2. The soil-borne fungal diversity in the rhizosphere of individual plants in a mixed community is a function of the root traits of the target plant and the neighbors. 
3. Increasing environmental and management gradients have stronger effects on trait-fungal relationships than increasing diversity gradients.
4. The RES explains functional guild diversity in other groups which we will test for nematodes.

This is a research platform established in 2020 by our working group as a group effort which is used primarily for teaching related projects (main supervision Ass. Prof. Fons van der Plas, Ass. Prof. Kathryn Barry, Justus Hennecke  & Prof. Alexandra Weigelt)
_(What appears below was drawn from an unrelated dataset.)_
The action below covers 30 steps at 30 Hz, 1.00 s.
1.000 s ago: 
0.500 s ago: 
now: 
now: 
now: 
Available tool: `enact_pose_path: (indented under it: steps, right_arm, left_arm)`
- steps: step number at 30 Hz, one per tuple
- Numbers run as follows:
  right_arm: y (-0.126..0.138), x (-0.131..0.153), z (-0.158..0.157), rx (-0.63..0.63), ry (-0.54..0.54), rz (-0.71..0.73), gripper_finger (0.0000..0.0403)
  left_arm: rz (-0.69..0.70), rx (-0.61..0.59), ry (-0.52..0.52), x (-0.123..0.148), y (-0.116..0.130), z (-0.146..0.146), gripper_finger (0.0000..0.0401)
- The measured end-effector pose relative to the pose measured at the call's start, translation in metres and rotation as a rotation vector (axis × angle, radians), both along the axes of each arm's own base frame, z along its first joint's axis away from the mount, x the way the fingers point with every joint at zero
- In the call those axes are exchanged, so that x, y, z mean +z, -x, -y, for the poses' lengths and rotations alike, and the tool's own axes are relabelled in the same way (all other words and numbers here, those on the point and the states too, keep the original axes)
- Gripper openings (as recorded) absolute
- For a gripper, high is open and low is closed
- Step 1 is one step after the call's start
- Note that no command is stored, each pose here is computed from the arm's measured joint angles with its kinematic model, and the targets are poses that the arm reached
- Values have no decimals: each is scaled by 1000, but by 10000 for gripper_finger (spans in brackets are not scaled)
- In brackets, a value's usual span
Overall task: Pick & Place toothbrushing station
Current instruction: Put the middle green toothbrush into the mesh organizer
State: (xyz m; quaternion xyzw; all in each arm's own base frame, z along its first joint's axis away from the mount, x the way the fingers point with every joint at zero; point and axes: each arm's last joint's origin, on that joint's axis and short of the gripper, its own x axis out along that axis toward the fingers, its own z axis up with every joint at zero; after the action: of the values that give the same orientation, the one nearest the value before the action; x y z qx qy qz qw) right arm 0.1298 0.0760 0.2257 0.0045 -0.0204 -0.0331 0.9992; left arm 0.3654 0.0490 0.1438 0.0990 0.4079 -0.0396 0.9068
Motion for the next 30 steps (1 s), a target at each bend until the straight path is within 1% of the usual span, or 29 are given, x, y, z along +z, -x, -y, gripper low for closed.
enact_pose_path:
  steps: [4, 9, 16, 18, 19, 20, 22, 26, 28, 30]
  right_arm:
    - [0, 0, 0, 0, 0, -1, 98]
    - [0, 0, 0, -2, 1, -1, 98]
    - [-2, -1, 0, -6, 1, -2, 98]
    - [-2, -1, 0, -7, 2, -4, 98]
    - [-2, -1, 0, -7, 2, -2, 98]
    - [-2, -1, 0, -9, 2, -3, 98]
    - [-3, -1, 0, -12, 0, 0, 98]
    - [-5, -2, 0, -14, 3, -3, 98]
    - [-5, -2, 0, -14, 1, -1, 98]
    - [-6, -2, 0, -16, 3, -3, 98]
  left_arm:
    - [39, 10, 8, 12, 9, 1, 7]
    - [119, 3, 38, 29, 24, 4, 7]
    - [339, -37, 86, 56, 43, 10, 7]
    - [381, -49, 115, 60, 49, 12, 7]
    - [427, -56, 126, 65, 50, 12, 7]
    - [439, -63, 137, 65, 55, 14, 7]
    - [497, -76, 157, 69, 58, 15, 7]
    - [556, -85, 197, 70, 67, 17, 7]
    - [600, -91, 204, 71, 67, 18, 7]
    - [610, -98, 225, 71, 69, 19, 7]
Biodiversity change is a complex phenomenon. This change occurs differently across scales: larger scale biodiversity loss (loss in γ-diversity) results from either biodiversity loss within smaller scale patches (α-diversity loss) and/or due to a reduction in the spatial turnover in species composition across patches (i.e. biotic homogenization, or β-diversity loss). BEF research primarily focuses on the consequences of within patch (α-) diversity loss, while the effects of β-diversity loss are less well understood in spite of the prevalence of declines in β-diversity. 

The effect of β-diversity on the relationship between biodiversity and ecosystem functioning (BEF)  among patches of vegetation could be driven by environmental heterogeneity and dispersal processes between local patches. However, experiments testing the importance of β-diversity as a driver of BEF relationship across patches are scarce which is why we initiated an experiment to investigate the following questions:

1. How will declining turnover influence ecosystem functioning when separated from declines in species richness? 
2. How does dispersal influence the turnover-ecosystem functioning relationship? 
3. How does environmental heterogeneity influence the turnover-ecosystem functioning relationship?